A pessoa que mais tempo viveu, de que se tem conhecimento, foi Jeanne Calment. Essa
mulher francesa morreu em Arles (França) aos 122 anos de idade, em 1997, e
desde então ninguém superou a sua marca. Como acontece com alguns recordes
olímpicos, que sempre parecem estar próximos dos limites da biologia humana, é
possível que, em termos de longevidade, não se possa ir muito além de
Calment. Esta é a hipótese colocada por uma equipe de pesquisadores da Escola
de Medicina Albert Einstein de Nova York (EUA).
Embora alguns estudos realizados em animais mostrem
que o tempo máximo de vida de um indivíduo pode variar graças a interferências
farmacológicas e genéticas, uma análise estatística da evolução desse limite em
humanos indica que, ao menos nas atuais condições, este não é o caso para a
nossa espécie. Segundo os autores dessa pesquisa, divulgada nesta quarta-feira pela revista Nature,
a idade máxima atingida na Suécia, por exemplo, subiu de 101 anos, na década de
1860, para 108 nos anos 1990. Considerando-se dados do mundo todo, se observa
que tanto ali como em outros países esse limite máximo se estagnou desde a
década em que Jeanne Clement faleceu. Isso seria, segundo interpretam os
pesquisadores, uma demonstração consistente de que “a longevidade máxima nos
humanos é fixa e está sujeita a limitações naturais”.
Em um outro artigo publicado também pela Nature,
Jay Olshansky, pesquisador da Universidade de Illnois, em Chicago (EUA),
comenta que os estudos mais recentes indicam que o limite da vida humana não é
definido por um sistema de obsolescência programada, fruto da evolução, que nos
leva a morrer a partir de uma determinada idade. “O que parece ser um limite
natural é um efeito colateral indesejado dos programas genéticos estabelecidos
para as atividades do início da vida”, defende ele. Como explica o principal
autor do primeiro artigo, Jan Vijg, pesquisador da Escola de Medicina Albert
Einstein, “vários dos sistemas que evoluíram para nos proteger de ameaças
externas, de danos causados pelo estresse, de falhas em processos moleculares,
produzem, no longo prazo, os problemas que acabam por nos matar”.
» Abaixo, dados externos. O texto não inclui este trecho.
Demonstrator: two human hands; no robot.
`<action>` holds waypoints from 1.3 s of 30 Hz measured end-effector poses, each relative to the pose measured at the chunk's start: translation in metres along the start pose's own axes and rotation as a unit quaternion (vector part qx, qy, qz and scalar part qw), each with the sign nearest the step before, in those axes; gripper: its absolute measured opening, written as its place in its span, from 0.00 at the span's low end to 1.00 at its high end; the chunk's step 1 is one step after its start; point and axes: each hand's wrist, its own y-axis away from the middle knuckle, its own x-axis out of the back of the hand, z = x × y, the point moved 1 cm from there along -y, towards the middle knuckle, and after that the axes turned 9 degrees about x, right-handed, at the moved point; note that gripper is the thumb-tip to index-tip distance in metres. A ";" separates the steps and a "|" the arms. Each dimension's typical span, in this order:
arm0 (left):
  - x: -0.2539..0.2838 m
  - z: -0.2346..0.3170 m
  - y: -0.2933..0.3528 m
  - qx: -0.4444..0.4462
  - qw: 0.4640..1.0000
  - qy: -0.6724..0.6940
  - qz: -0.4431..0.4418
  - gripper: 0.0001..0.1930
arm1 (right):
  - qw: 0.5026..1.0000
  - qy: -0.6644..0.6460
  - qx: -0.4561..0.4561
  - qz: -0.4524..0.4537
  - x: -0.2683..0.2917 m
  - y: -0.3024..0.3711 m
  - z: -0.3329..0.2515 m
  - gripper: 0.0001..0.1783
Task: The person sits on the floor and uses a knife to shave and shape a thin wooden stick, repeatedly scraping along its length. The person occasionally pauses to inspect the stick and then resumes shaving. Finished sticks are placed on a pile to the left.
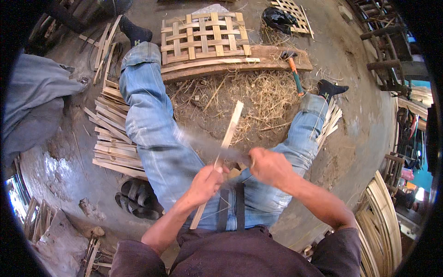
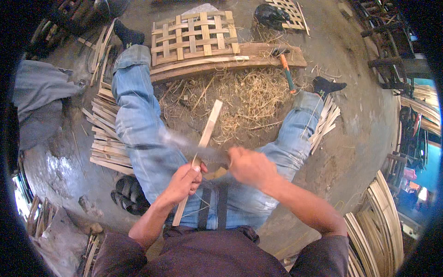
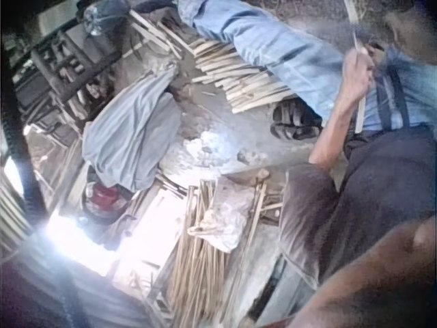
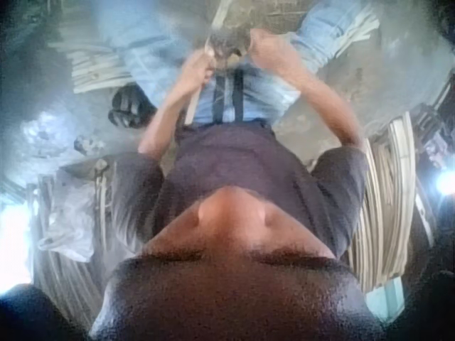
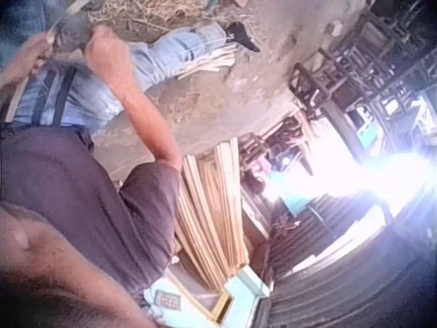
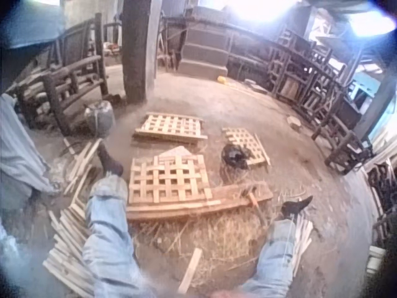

Na sua opinião, embora em alguns modelos animais
medidas como a redução do consumo de calorias prolongaram em cerca de 30% a sua
vida, isso não funcionaria no caso do ser humano. “O problema é que cada
espécie desenvolve sistemas de proteção adaptados às suas possibilidades de
sobrevivência na natureza. Os ratos são muito frágeis e por isso têm uma
expectativa de vida muito baixa. Nós, humanos, no entanto, graças, em parte, ao
nosso cérebro, incrementamos as nossas possibilidades de sobreviver, e por isso
o nosso sistema evoluiu para viver mais tempo”, explica Vijg. “Mas os sistemas
que nos permitem sobrevivermos dentro do nosso período de expectativa de vida
não são um só, nem dez; eles podem ser milhares ou dezenas de milhares. Quando
começam a falhar, o organismo se deteriora, e seria muito difícil criar um
tratamento que conseguisse consertar todos de uma vez. Esquecer de tomar apenas
um dos milhares de medicamentos que seriam necessários para manter todos esses
sistemas em funcionamento já levaria à morte”, conclui.
“Esses programas genéticos de crescimento,
desenvolvimento, amadurecimento e reprodução são produtos de 3,7 bilhões de
anos de história da evolução”, assinala Olshansky, acrescentando: “Não há um
limite estabelecido a partir do qual os humanos não conseguem viver. Mas
existem, no entanto, limites para a duração da vida que são impostos por outras
características genéticas da nossa história vital”. Um exemplo semelhante seria
o da velocidade a que conseguimos correr. Não há nenhum programa genético que a
limite, mas existem constrições biomecânicas impostas por um corpo que é fruto
de uma história evolutiva concreta.
Alguns pesquisadores, porém, vem o trabalho de Vijg
como uma boa análise estatística, mas consideram que ele não vai muito além
disso, não podendo prever o que ocorrerá no futuro. É o caso de Timothy Cash,
pesquisador do Grupo de Supressão Tumoral do Centro Nacional de Pesquisas
Oncológicas (CNIO). Na sua opinião, para conhecer as possibilidades de
tratamentos em humanos com restrição calórica ou com o rapamicina, que deram
certo em modelos animais, será preciso aguardar a realização de estudos que
levarão ainda muito tempo. Para Cash, a estagnação no crescimento da
expectativa de vida humana pode ser temporária, e, portanto, graças à ciência,
o recorde de Calment ainda poderia ser batido no futuro.